§ Exercise details
Reproduce the line that holds "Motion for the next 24" together with all the lines after it up to the end of the entries.

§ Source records
- - - -
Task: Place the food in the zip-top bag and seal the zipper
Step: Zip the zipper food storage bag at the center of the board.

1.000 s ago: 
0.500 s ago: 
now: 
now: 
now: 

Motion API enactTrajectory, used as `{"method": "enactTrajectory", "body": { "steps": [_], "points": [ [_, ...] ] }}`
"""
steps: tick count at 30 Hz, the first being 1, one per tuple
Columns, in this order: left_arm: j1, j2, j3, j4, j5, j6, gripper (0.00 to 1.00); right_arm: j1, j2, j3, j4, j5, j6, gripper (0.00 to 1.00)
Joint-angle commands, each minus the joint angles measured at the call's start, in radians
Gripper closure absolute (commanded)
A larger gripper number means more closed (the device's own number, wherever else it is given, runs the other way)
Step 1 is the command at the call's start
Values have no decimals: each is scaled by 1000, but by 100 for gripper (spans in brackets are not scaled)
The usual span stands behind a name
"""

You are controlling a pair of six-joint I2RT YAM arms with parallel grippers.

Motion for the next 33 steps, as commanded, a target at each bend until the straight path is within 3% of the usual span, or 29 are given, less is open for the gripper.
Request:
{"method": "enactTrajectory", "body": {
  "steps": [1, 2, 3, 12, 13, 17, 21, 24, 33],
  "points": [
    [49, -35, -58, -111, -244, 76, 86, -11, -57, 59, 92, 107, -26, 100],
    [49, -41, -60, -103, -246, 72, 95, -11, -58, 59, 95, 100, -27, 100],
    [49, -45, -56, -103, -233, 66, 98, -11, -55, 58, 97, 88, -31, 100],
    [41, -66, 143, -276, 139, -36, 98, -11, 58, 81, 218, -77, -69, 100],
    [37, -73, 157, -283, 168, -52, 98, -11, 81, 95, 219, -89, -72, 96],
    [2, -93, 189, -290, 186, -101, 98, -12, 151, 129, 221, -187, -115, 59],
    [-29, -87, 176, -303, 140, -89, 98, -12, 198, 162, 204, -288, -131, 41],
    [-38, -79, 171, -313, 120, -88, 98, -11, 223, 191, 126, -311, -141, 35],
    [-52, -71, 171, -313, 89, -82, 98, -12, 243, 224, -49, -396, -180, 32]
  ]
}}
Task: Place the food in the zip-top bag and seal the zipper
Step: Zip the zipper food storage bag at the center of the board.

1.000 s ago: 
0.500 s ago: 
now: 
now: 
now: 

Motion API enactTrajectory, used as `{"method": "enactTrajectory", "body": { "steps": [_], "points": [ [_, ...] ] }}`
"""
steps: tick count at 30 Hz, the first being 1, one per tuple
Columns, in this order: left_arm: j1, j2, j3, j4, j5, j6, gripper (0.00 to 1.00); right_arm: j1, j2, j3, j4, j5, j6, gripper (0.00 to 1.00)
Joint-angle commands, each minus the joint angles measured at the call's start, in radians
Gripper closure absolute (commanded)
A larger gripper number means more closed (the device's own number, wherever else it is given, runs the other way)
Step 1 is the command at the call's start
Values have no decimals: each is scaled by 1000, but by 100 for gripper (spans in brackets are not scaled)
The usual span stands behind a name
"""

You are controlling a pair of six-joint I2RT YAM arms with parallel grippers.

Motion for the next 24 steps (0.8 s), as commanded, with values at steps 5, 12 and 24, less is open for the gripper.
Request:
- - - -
§ Response below
Motion for the next 24 steps (0.8 s), as commanded, with values at steps 5, 12 and 24, less is open for the gripper.
Request:

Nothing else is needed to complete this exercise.